Principal Investigator: Jennifer Karas Montez

Active Dates: 2023 – 2028

Funding Source: NIH/NIA

Description:

The rise in U.S. midlife mortality in recent decades has been substantial, ending the increase in life expectancy around 2010 & triggering its decline after 2014. The trend has been exacerbated by the COVID-19 pandemic. One of the most telling features of the rise is its geographic pattern. It has been pronounced in Midwestern & Southern states and in rural areas & small cities. Explaining these growing geographic disparities is a necessary step toward identifying the etiologies of rising midlife mortality overall. The overarching objective of this project is to assess how state policy contexts & county economic contexts collectively predict growing geographic disparities in 1) all-cause midlife mortality, 2) major trend-driving causes of death for midlife mortality: suicide, drug overdose, alcohol-induced causes, & cardiometabolic diseases, and 3) psychosocial & health behavior risk factors for those causes of death The project answers key unresolved questions about the growing geographic disparities in midlife mortality that have been major obstacles to understanding them. One question regards the collective influence of state & local contexts. Studies tend to focus on state or local contexts, providing an incomplete explanation. We advance this work by examining state & local contexts concomitantly, which is critical because they may affect mortality via independent & synergistic processes. A second question concerns the influence of states’ policy “contexts”. States have enacted highly correlated, or “bundled”, policies which necessitates new approaches for understanding their influence on mortality. We advance this work by using innovative methods to develop annual scores for interpretable policy bundles. A third question concerns the degree to which state & local contexts collectively predict individual-level psychosocial wellbeing & health behaviors—i.e., the proximate determinants of the four major causes of death behind rising midlife mortality.
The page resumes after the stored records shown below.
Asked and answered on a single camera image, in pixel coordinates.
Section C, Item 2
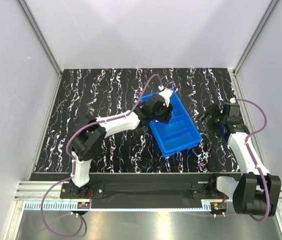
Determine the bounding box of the left aluminium corner post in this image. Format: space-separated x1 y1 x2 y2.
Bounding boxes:
16 0 64 76

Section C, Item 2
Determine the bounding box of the right aluminium corner post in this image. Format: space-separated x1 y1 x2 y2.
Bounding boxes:
233 0 281 76

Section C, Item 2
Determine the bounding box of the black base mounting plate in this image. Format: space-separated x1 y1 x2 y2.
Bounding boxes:
30 172 240 208

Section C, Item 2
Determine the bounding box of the blue plastic divided bin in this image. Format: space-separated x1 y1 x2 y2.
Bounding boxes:
149 91 202 158

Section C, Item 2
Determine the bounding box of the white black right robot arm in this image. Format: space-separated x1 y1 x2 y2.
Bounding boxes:
199 103 282 222

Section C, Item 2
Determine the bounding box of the aluminium frame rail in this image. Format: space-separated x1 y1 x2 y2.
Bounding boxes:
13 181 282 213

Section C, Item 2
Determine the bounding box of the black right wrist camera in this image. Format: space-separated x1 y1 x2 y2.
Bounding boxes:
223 103 240 118

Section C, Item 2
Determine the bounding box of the aluminium corner post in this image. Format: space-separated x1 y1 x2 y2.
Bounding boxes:
233 0 281 76
16 0 64 76

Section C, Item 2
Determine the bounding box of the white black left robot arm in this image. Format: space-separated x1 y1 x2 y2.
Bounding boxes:
66 89 174 195

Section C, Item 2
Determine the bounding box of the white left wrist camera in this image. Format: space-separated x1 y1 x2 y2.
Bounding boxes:
159 86 174 107

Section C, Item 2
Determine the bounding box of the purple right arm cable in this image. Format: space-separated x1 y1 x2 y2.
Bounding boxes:
230 97 274 223

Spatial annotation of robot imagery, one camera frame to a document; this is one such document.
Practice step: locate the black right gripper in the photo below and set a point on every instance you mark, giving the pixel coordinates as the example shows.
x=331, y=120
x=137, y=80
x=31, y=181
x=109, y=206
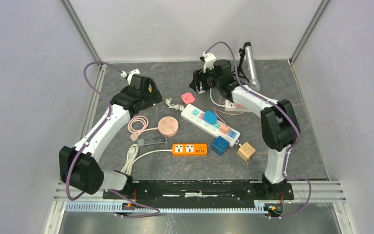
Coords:
x=198, y=76

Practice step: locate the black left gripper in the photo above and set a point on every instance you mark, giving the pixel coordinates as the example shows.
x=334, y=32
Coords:
x=155, y=97

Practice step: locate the pink plug adapter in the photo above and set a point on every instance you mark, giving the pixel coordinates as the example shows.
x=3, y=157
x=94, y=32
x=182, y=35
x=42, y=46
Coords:
x=188, y=98

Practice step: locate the long white power strip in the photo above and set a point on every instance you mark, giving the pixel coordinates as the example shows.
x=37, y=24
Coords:
x=195, y=116

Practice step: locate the pink round power socket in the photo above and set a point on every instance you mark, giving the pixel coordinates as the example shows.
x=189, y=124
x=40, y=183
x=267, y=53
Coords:
x=168, y=126

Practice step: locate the light blue cube adapter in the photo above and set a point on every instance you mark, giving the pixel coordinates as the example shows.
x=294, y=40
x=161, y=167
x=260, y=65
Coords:
x=210, y=117

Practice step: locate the small white power strip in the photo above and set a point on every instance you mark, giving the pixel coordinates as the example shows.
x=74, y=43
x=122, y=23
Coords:
x=233, y=107

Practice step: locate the salmon small cube adapter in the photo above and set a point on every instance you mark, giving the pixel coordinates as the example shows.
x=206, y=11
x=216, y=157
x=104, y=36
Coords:
x=224, y=128

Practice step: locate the blue cube socket adapter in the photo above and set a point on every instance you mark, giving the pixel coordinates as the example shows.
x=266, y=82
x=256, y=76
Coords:
x=219, y=146

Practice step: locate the beige dragon cube adapter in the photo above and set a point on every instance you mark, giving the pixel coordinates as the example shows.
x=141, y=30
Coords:
x=246, y=151

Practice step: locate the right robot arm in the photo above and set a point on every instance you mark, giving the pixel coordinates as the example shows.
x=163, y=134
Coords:
x=280, y=127

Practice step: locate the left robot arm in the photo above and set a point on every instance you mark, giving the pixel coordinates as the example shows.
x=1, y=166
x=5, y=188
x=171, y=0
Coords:
x=79, y=164

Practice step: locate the silver cylindrical flashlight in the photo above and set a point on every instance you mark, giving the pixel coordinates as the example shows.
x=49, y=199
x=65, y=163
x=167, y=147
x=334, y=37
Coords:
x=252, y=78

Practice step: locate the orange power strip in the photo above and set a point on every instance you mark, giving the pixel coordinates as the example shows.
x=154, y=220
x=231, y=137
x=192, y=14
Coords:
x=189, y=149

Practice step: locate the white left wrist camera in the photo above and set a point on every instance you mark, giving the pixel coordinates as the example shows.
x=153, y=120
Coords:
x=128, y=76

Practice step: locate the grey plastic bracket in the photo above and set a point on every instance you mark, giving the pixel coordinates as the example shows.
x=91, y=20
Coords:
x=142, y=142

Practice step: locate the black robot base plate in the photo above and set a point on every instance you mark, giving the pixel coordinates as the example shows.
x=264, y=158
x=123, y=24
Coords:
x=237, y=193

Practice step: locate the aluminium slotted rail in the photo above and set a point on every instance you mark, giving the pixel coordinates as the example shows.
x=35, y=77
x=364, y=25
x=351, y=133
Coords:
x=119, y=207

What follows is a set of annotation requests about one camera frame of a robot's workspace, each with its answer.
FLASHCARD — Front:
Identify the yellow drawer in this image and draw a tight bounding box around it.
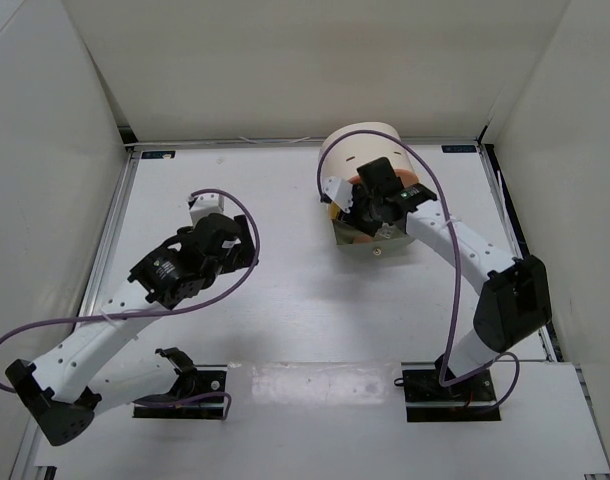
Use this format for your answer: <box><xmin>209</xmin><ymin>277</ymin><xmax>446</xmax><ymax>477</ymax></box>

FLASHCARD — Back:
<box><xmin>328</xmin><ymin>203</ymin><xmax>355</xmax><ymax>226</ymax></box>

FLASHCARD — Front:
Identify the pale bottom drawer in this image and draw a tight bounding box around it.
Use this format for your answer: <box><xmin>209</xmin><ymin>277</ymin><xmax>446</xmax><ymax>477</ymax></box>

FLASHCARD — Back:
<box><xmin>332</xmin><ymin>221</ymin><xmax>415</xmax><ymax>257</ymax></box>

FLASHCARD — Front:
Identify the clear bottle blue label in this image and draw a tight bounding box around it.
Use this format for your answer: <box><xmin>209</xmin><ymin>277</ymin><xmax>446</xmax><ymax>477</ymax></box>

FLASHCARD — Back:
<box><xmin>375</xmin><ymin>224</ymin><xmax>394</xmax><ymax>240</ymax></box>

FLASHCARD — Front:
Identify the beige makeup sponge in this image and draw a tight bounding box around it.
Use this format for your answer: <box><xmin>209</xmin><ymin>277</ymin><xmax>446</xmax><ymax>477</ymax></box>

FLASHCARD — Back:
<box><xmin>352</xmin><ymin>235</ymin><xmax>374</xmax><ymax>244</ymax></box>

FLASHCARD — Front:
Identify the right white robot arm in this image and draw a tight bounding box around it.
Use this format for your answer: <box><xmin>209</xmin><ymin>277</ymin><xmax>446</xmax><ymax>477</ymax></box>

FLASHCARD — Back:
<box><xmin>352</xmin><ymin>157</ymin><xmax>552</xmax><ymax>400</ymax></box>

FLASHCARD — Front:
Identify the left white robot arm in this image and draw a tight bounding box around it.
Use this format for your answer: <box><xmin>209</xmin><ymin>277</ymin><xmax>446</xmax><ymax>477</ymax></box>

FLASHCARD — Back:
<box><xmin>5</xmin><ymin>213</ymin><xmax>260</xmax><ymax>447</ymax></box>

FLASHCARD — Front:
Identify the cream round drawer cabinet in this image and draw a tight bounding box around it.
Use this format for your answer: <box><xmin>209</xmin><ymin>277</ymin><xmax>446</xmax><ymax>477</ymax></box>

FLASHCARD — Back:
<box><xmin>317</xmin><ymin>122</ymin><xmax>416</xmax><ymax>200</ymax></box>

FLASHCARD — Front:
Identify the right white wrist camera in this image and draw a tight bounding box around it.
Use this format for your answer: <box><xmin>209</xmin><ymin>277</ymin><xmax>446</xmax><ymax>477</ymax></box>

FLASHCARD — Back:
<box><xmin>322</xmin><ymin>176</ymin><xmax>353</xmax><ymax>213</ymax></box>

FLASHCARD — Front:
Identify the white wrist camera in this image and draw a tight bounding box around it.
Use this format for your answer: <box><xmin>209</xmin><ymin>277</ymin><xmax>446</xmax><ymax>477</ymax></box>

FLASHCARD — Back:
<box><xmin>322</xmin><ymin>176</ymin><xmax>353</xmax><ymax>213</ymax></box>
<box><xmin>188</xmin><ymin>193</ymin><xmax>224</xmax><ymax>227</ymax></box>

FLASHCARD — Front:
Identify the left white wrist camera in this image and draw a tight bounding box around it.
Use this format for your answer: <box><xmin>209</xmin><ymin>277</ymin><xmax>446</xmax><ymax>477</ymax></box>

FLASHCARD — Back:
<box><xmin>188</xmin><ymin>193</ymin><xmax>224</xmax><ymax>227</ymax></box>

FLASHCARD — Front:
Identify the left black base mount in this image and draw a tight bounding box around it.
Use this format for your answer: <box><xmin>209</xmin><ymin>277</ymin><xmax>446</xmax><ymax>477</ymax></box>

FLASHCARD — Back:
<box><xmin>133</xmin><ymin>365</ymin><xmax>230</xmax><ymax>421</ymax></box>

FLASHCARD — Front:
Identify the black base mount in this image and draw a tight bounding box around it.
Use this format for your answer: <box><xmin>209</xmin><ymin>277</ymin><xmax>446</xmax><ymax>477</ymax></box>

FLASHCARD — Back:
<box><xmin>393</xmin><ymin>364</ymin><xmax>501</xmax><ymax>423</ymax></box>
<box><xmin>133</xmin><ymin>365</ymin><xmax>230</xmax><ymax>421</ymax></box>

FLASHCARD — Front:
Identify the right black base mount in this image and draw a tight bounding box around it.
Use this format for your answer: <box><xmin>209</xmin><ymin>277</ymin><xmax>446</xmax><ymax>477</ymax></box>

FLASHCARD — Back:
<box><xmin>393</xmin><ymin>364</ymin><xmax>501</xmax><ymax>423</ymax></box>

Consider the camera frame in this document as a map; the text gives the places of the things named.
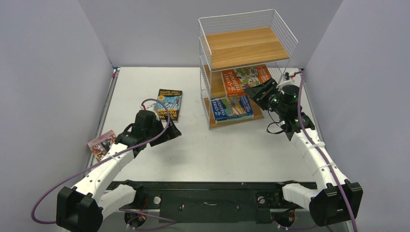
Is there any pink book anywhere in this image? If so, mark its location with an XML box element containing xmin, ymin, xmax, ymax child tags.
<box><xmin>87</xmin><ymin>130</ymin><xmax>117</xmax><ymax>162</ymax></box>

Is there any orange 78-storey treehouse book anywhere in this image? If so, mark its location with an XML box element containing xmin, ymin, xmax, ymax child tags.
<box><xmin>221</xmin><ymin>65</ymin><xmax>272</xmax><ymax>97</ymax></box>

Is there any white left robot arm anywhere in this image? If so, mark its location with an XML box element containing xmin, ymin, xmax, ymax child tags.
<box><xmin>56</xmin><ymin>110</ymin><xmax>182</xmax><ymax>232</ymax></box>

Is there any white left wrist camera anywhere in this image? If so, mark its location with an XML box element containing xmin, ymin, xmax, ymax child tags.
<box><xmin>140</xmin><ymin>103</ymin><xmax>159</xmax><ymax>115</ymax></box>

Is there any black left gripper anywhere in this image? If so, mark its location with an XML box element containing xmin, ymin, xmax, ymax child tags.
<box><xmin>145</xmin><ymin>115</ymin><xmax>181</xmax><ymax>146</ymax></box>

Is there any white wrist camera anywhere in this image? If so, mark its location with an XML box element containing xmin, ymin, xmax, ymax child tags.
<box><xmin>140</xmin><ymin>103</ymin><xmax>159</xmax><ymax>115</ymax></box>
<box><xmin>277</xmin><ymin>72</ymin><xmax>295</xmax><ymax>90</ymax></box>

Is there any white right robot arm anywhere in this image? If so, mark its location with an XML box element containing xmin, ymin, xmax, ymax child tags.
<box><xmin>245</xmin><ymin>79</ymin><xmax>363</xmax><ymax>230</ymax></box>

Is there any black 169-storey treehouse book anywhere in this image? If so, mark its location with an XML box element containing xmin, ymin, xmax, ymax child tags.
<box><xmin>157</xmin><ymin>89</ymin><xmax>183</xmax><ymax>122</ymax></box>

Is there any blue 91-storey treehouse book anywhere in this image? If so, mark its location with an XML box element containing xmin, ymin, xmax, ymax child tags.
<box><xmin>211</xmin><ymin>95</ymin><xmax>254</xmax><ymax>120</ymax></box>

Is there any yellow Brideshead Revisited book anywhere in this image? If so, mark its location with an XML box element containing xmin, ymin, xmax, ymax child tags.
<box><xmin>213</xmin><ymin>116</ymin><xmax>253</xmax><ymax>125</ymax></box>

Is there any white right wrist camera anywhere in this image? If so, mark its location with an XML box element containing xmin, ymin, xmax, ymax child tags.
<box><xmin>277</xmin><ymin>72</ymin><xmax>295</xmax><ymax>90</ymax></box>

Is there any white wire wooden shelf rack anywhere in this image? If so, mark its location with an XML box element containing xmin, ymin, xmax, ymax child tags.
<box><xmin>198</xmin><ymin>9</ymin><xmax>298</xmax><ymax>130</ymax></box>

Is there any aluminium frame rail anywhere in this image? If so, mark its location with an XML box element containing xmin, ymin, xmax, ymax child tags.
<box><xmin>60</xmin><ymin>182</ymin><xmax>359</xmax><ymax>232</ymax></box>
Deindustrialization, declines in good jobs, & concomitant disruptions to families & communities in some places may have harmed the psychosocial wellbeing of midlife adults, particularly those without a 4-year college degree, leading to consumption of drugs, alcohol, & unhealthy food. We advance this work by examining how state & local contexts collectively predict psychosocial & health behavior risk factors for the four major causes of death.